The 537-page book, measuring about 8" by 9", is divided into 15 chapters, organized into three sections. You can download a PDF copy of the Table of Contents from Syngress.

Observations and Opinions

The most compelling reasons for buying this book are probably the first two chapters, which provide a fairly thorough overview of basic hardware hacking tools and basic electrical engineering. Loaded with photos and further reading online, these two chapters are really the highlight of the book.

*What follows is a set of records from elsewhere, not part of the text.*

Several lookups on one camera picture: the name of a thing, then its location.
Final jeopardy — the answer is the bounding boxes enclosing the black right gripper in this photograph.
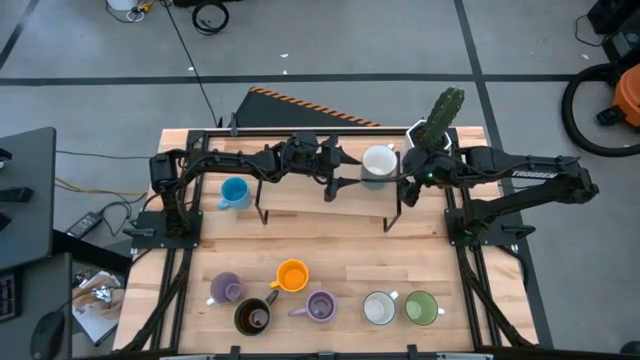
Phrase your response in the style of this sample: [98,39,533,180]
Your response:
[396,147,464,207]

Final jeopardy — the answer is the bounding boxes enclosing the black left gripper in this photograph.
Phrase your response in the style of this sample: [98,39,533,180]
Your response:
[298,133,365,202]

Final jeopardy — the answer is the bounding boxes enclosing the white mug teal outside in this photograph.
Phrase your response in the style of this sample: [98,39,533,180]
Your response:
[359,143,400,192]

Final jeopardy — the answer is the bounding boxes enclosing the orange mug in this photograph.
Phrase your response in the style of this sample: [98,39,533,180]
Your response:
[269,258,310,294]

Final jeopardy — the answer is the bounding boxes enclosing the green mug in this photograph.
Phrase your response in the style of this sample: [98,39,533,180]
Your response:
[403,289,446,327]

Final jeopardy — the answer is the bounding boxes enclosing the white mug blue pattern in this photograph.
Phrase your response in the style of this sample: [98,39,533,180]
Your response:
[362,289,400,327]

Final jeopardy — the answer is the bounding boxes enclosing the lilac ribbed mug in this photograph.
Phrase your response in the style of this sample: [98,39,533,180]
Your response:
[287,289,338,324]

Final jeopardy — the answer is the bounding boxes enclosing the lilac tapered mug white handle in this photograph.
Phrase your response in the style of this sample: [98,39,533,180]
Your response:
[206,271,245,307]

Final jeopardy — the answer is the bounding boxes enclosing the dark mug teal speckled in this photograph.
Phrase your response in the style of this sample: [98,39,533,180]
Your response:
[233,288,280,337]

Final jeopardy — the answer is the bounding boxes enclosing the wooden shelf black metal legs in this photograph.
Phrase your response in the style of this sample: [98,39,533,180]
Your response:
[253,143,404,235]

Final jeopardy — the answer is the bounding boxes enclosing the green cactus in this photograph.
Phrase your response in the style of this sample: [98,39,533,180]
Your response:
[422,87,466,151]

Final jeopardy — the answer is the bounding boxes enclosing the black ramp orange stripes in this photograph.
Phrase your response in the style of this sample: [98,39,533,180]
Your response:
[233,86,382,129]

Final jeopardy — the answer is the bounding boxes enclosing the orange black vacuum cleaner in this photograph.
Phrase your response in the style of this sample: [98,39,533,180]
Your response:
[560,62,640,159]

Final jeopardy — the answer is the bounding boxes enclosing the black equipment case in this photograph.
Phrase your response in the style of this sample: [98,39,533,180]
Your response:
[587,0,640,64]

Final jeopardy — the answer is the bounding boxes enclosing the black power adapter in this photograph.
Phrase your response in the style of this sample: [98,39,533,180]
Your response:
[64,211,104,240]

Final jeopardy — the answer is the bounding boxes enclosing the crumpled foil paper bag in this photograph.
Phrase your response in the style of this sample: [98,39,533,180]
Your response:
[72,269,126,346]

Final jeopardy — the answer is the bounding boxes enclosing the black computer mouse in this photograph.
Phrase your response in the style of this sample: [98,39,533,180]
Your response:
[29,309,66,360]

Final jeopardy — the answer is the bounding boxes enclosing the black aluminium table frame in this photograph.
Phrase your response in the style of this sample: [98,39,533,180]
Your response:
[119,127,539,360]

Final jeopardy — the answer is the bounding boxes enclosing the long black floor cable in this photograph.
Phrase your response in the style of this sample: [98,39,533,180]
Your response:
[162,0,222,127]

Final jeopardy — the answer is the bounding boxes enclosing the coiled black cable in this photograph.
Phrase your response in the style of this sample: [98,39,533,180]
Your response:
[191,1,231,36]

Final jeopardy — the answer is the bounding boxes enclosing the yellow cable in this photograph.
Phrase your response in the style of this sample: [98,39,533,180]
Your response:
[54,177,151,197]

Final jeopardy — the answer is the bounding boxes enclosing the thin black cable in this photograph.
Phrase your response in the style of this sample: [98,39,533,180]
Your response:
[54,149,157,161]

Unfortunately, the rest of the book is rather less compelling. Two well-written and well-organized chapters on Atari hacks are bright spots in an otherwise very basic and fairly mundane compilation of material that is nearly all available for free—and with more detail—on the Web. In fact, the book makes extensive reference to Web sites throughout, for which its authors should be commended, but it leaves an experienced hacker such as this reviewer wondering why anyone would buy the book instead of spending some quality time with Google. Several of the chapters manage to stray substantially from the topic of hardware hacking, with entire sections devoted to software-only topics. While it’s clearly acceptable to discuss software-related aspects of a hardware modification—I’m intimately familiar with several such cases—an entire section on reformatting an iPod to work on a Windows machine hardly seems relevant to a book on hardware hacking.

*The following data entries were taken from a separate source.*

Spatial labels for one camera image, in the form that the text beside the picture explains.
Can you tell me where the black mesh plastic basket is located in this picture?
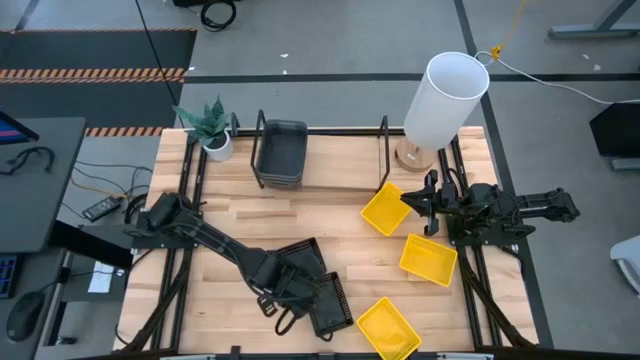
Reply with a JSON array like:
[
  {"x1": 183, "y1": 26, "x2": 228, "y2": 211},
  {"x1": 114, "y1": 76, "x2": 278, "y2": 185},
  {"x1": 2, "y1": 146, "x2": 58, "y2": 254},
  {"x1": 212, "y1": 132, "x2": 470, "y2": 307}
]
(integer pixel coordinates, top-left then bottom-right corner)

Having nine separate authors writing the various chapters also works against this book. The editing is inconsistent, and the book vacillates between the extremely basic (replacing an iPod’s battery, changing an LED) and the terribly complex (adding a serial port interface to a PlayStation 2 and writing software for it).

Strengths

  • Good overview of the basics.

Weaknesses

  • Never gets past the basics for the most part, but goes far, far past them when it does.
  • Struggles to be more than a compilation of already-available material.

Summary

Having recently reviewed a very similar book, making mental comparisons was inevitable. While the previous book could perhaps be faulted for thinking too big—after all, making a skyscraper-sized Tetris game isn’t a two-hour project—it was, above all, entertaining. Hardware Hacking, unfortunately, misses that mark by aiming too low. A young teenager with a strong desire to tinker and a patient parent for supervision might enjoy this book, but those with experience and a working knowledge of Google would do better to put those skills to use instead.

Reader Comments (1)

Dan J · October 3, 2008 - 19:19 EST #1
I have to say that i think i would find this book very interesting. As i am an inexperienced "hacker" as it were, the things you mentioned would suit me perfectly. Now that is my own opinion obviously, so others might disagree. Just thought i'd share my insight.